After the first reset, write 20H=55H, 21H=AAH, 22H=00H. The eight bits of 22H correspond to eight lights in order. When a light is turned on, the corresponding bit is sent to "1", and when it is turned off, it is sent to "0". The contents of 21H and 22H units must be checked for each reset. If 20H=55H, 21H=AAH, it means a power-off reset; if the above conditions are not met, it means the first reset. Since the RAM content is random during the first reset, the two-byte reset flag ensures the accuracy of the reset judgment.

3.2 Address encoding

Use 8 bits of 2EH and the upper 4 bits of 2FH to store the 12-bit address A0~A11 state, "1" represents high level, "0" represents low level. At this time, the maximum number of lights that can be controlled is 212. If the third state is required, just use two bits of a byte to represent it, such as "00", "01", and "10" to represent high, low level and high impedance state respectively. At this time, the maximum number of lights that can be controlled is 312.

We designed a circuit to control 8 lights. When using two states, the 9-bit code A3~A10 output by the microcontroller remains unchanged, so that the 9 address termination methods of the 8-chip decoder PT2272 of the 8 lights are completely consistent. A0~A2 determines the address code of the 8 lights, as shown in Table 2.

Each connection method corresponds to the corresponding decoder PT2272 of the receiving lamp. A11 also serves as the data D0 bit. When D0=1, the control lamp is turned on; otherwise, the control lamp is turned off.

3.3 Key-value reading

In order to save power, a 1 millisecond delay is set in the program. Within 1 millisecond, if a key is pressed, the key value will be processed. If no key is pressed, the power-saving state will be entered.
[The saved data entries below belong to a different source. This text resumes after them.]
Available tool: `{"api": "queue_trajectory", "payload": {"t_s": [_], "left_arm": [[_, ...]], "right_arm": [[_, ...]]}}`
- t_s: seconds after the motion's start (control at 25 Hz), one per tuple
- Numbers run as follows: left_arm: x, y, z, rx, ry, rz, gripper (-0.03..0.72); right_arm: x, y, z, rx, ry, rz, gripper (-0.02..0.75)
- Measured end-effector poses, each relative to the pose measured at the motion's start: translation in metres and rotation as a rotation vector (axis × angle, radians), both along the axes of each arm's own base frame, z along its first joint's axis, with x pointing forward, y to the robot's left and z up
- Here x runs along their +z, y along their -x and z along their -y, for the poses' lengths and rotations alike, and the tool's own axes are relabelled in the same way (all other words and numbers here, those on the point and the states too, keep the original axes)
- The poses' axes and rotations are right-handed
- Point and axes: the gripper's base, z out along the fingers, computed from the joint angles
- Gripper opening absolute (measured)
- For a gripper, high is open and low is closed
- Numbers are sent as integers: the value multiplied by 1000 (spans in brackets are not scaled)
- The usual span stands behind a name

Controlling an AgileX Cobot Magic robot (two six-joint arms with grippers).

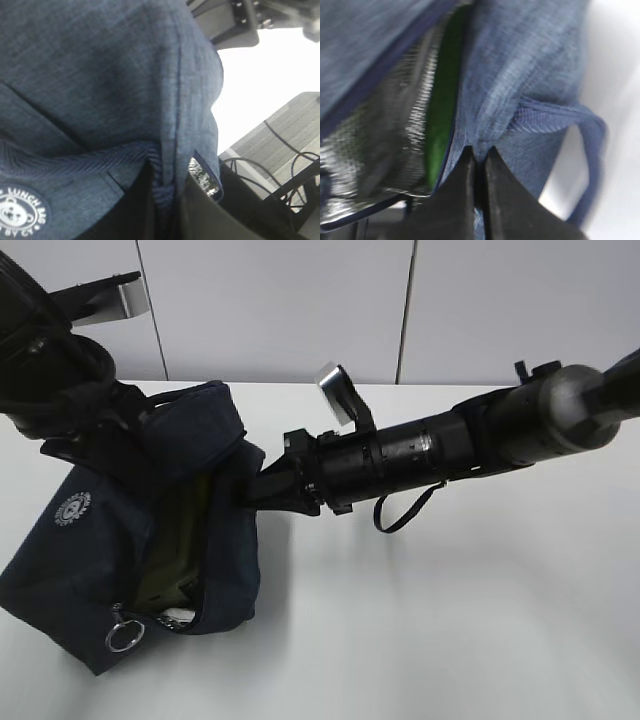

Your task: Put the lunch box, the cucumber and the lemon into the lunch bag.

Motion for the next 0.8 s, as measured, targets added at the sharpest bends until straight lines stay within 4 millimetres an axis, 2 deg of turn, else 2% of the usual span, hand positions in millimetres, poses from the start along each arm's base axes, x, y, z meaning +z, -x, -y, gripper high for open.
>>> {"api": "queue_trajectory", "payload": {"t_s": [0.2, 0.48, 0.64, 0.8], "left_arm": [[4, -1, 6, 13, 81, 9, 6], [11, -3, 22, 42, 243, 13, 6], [7, 1, 42, 21, 279, 16, 6], [-1, 4, 68, 10, 314, 17, 6]], "right_arm": [[41, -1, 26, -10, 26, 50, 1], [87, 3, 67, -57, 88, 100, 1], [102, 2, 83, -62, 149, 107, 1], [114, -1, 86, -38, 231, 113, 1]]}}
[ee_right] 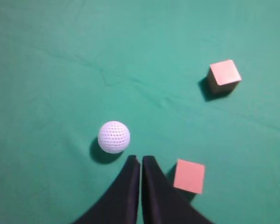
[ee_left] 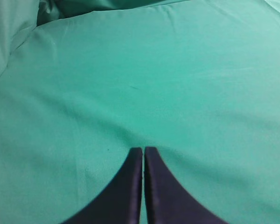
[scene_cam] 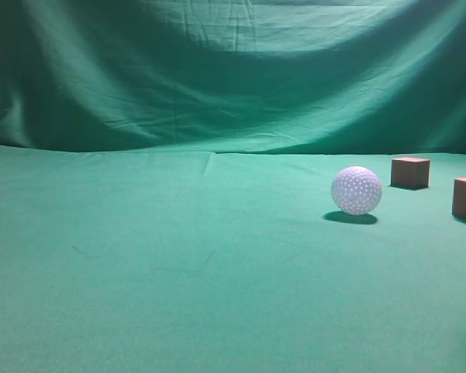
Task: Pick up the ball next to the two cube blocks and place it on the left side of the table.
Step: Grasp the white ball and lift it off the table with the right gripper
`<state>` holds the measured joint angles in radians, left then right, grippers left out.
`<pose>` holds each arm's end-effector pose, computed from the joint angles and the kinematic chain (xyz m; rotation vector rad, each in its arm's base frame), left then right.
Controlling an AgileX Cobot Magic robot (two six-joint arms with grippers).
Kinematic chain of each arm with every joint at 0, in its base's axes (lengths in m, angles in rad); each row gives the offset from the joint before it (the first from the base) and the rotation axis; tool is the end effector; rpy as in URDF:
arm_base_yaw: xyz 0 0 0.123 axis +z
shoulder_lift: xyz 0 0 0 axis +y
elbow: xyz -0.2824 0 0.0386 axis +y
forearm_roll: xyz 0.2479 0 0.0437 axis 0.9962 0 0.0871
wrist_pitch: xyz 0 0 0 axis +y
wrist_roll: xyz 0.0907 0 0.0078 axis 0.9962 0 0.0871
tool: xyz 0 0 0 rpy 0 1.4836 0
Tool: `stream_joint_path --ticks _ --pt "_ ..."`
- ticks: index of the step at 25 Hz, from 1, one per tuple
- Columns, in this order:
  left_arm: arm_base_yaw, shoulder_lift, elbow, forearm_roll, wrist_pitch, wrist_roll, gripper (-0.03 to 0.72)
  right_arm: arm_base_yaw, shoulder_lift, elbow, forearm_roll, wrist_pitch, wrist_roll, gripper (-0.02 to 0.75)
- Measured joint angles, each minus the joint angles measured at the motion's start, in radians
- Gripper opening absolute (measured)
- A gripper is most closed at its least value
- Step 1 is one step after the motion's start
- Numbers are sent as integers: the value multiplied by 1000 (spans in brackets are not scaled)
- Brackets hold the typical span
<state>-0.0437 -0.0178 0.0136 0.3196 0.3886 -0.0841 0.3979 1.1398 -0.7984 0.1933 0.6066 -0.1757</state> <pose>0.0519 0.0086 0.1763 0.1545 1.8478 0.2283 0.2034 0.0963 0.2857 -0.5506 2.3763 0.3053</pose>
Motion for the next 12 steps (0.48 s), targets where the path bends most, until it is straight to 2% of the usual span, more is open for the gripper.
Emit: stream_joint_path --ticks 2,3,4,7,9,12 --pt "0 0 0 0 0 0 0 31 72 -40 21 6 -45 0" --pt "0 0 0 0 0 0 0 42 105 -56 28 11 -55 50" --pt "0 0 0 0 0 0 0 54 145 -74 35 19 -65 50" --pt "0 0 0 0 0 0 0 74 256 -126 57 51 -74 235" --pt "0 0 0 0 0 0 0 80 345 -164 59 71 -76 391" --pt "0 0 0 0 0 0 0 80 452 -212 63 80 -77 541"
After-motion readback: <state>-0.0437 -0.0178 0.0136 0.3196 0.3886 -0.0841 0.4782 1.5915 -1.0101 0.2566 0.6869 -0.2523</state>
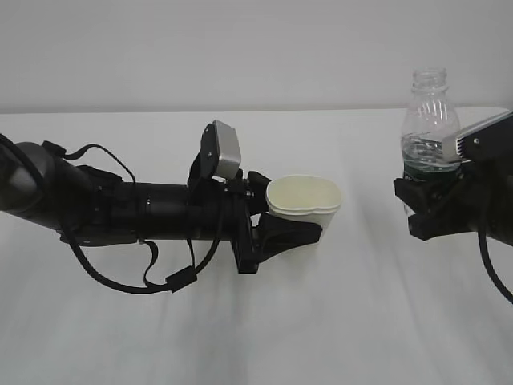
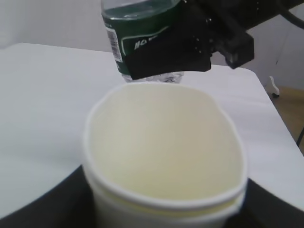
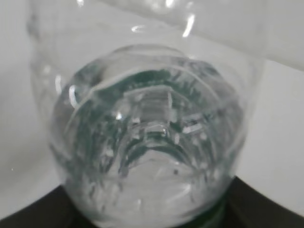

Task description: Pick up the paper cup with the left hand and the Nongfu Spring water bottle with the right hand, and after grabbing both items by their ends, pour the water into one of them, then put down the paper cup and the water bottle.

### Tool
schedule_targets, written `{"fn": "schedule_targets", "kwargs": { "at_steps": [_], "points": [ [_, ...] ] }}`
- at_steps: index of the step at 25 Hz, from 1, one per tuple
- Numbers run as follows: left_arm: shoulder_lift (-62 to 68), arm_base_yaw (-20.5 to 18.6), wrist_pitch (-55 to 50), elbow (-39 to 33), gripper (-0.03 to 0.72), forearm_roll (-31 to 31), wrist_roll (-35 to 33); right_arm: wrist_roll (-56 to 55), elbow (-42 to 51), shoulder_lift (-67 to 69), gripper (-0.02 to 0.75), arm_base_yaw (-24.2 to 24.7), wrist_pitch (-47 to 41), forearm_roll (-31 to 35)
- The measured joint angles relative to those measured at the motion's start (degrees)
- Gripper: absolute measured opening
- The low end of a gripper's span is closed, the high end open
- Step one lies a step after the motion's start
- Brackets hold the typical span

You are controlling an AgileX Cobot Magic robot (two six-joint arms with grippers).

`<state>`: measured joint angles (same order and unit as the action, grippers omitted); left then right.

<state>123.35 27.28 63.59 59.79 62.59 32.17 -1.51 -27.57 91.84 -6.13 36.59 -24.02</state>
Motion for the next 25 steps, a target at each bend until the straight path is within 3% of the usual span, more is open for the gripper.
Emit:
{"fn": "schedule_targets", "kwargs": {
  "at_steps": [15, 25],
  "points": [
    [0.0, 2.03, -0.05, 0.12, 0.444, 0.2, 0.27, 15.02, 0.34, -0.24, 0.384, 0.0, -2.31, -0.22],
    [0.0, 3.49, -1.48, 0.12, 0.443, -2.67, 0.27, 29.13, 0.34, -0.24, 0.384, 0.0, -1.99, 6.06]
  ]
}}
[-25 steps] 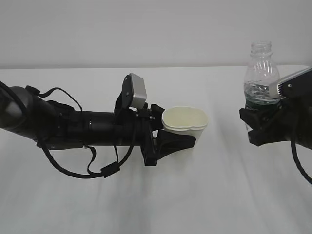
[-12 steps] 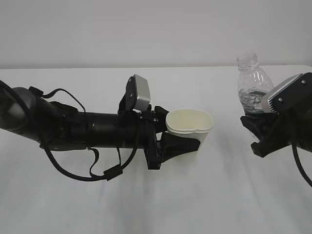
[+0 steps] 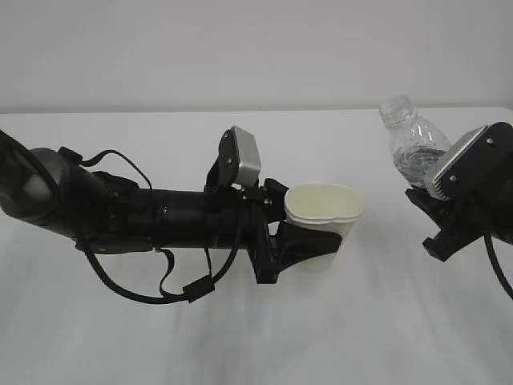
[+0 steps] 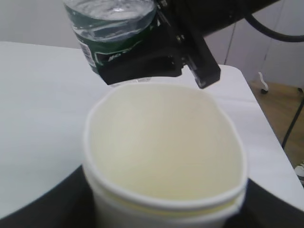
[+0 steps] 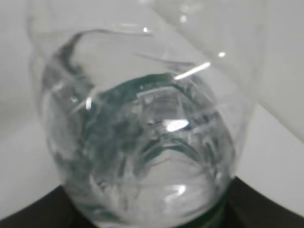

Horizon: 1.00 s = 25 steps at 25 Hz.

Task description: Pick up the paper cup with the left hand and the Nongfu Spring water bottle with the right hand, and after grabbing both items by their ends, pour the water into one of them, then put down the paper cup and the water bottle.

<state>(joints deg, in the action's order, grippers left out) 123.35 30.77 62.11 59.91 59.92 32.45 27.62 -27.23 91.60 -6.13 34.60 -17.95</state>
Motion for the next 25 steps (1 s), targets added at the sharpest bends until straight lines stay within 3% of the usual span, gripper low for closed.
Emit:
{"fn": "schedule_targets", "kwargs": {
  "at_steps": [10, 25],
  "points": [
    [2.06, 0.0, 3.14, 0.09, 0.441, -8.47, -3.51, 8.81, 0.0, 0.0, 0.384, 0.0, 2.17, 1.34],
    [4.45, 0.0, 3.24, 2.44, 0.438, -4.33, -3.78, 15.28, 0.0, 0.0, 0.384, 0.0, 3.18, 5.04]
  ]
}}
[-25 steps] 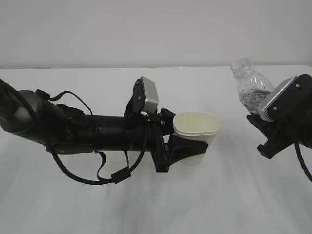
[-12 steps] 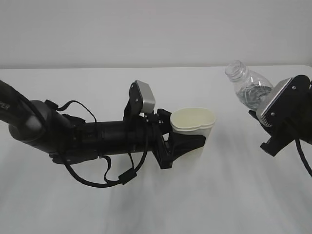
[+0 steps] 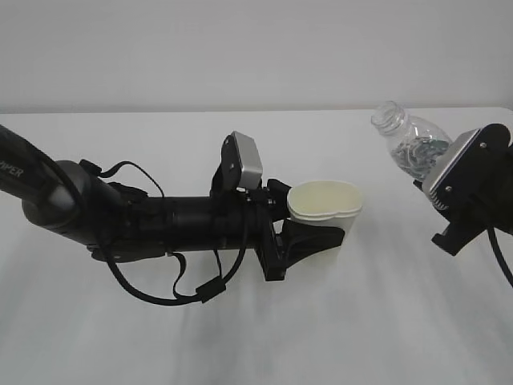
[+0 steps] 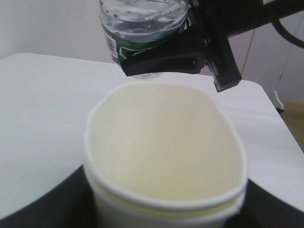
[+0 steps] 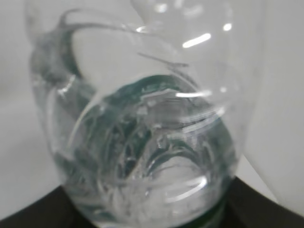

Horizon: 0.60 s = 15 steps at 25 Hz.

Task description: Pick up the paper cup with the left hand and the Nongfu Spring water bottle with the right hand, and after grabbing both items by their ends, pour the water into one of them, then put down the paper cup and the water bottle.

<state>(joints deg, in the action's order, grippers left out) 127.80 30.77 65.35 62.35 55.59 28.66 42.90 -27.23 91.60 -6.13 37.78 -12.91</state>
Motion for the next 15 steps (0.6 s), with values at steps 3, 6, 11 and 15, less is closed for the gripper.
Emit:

When processing key values, in order to prevent a key press from being processed repeatedly, you need to wait until the key press ends before processing.

There are two contents in key value processing. First, the switch flag bit of the light corresponding to the key is inverted. For example, if the flag byte is set to 23H, when the key AN0 is pressed, 23H.0 is inverted and the inverted result is sent to the storage bit of A11/D0. Then the code of the light corresponding to the key is sent to the storage bit of A0~A2 according to Table 2.

3.4 Analog pulse

The pulse sending program sends 12 consecutive "1", "0" or high-impedance data pulses according to the contents of 2EH and 2FH. The width of the pulse is achieved by delay. In the program, several delay subroutines can be compiled and called by the main program. It should be noted that the delay time must be repeatedly adjusted through multiple experiments.

4 Conclusion

This system has been put into use. It is not only simple in structure, low in price, easy to operate, accurate and flexible in control, but also has good energy-saving effect. It makes up for the limitations of the transmitter chip and makes it more intelligent and ideal. Based on this, the application of single-chip microcomputer in remote control system will be more extensive.